Activity: All lines from the first line of the material up to and including the line with "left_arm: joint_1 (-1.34" must be copied exactly, and no others.

Raw data:
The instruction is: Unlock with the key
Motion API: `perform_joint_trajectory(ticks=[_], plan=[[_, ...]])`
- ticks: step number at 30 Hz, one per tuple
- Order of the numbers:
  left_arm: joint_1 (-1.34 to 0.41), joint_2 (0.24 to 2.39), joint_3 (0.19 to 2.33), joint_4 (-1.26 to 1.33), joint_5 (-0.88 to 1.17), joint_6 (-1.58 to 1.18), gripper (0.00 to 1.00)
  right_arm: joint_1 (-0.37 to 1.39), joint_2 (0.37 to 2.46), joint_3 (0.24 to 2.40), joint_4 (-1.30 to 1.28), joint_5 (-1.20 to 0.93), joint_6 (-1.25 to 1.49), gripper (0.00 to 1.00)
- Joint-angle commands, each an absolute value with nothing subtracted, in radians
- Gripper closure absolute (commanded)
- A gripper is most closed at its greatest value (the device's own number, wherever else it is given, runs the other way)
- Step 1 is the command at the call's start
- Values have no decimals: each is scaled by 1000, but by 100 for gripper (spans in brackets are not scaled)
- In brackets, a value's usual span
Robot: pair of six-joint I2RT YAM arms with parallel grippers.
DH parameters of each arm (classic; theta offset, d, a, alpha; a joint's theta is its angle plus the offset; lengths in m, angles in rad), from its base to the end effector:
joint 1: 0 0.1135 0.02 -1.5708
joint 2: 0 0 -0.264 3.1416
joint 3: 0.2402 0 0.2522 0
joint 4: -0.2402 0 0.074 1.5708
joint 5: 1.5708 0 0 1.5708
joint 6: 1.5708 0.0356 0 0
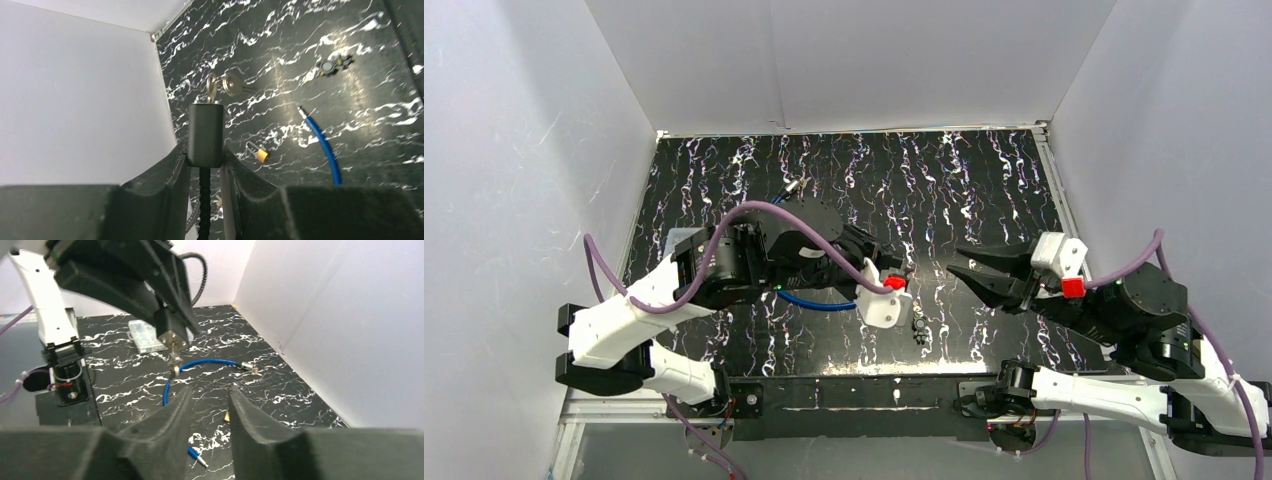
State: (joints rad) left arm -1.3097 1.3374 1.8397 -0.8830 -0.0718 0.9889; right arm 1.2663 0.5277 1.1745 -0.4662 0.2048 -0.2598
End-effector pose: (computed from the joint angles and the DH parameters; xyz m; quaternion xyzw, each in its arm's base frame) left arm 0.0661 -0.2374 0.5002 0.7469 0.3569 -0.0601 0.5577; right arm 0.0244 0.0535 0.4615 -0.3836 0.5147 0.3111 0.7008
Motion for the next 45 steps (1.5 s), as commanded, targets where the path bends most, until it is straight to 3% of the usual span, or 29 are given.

Task answer:
The instruction is: Unlock with the key
Motion API: `perform_joint_trajectory(ticks=[_], plan=[[_, ...]])`
- ticks: step number at 30 Hz, one per tuple
- Order of the numbers:
  left_arm: joint_1 (-1.34 to 0.41), joint_2 (0.24 to 2.39), joint_3 (0.19 to 2.33), joint_4 (-1.26 to 1.33), joint_5 (-0.88 to 1.17), joint_6 (-1.58 to 1.18), gripper (0.00 to 1.00)

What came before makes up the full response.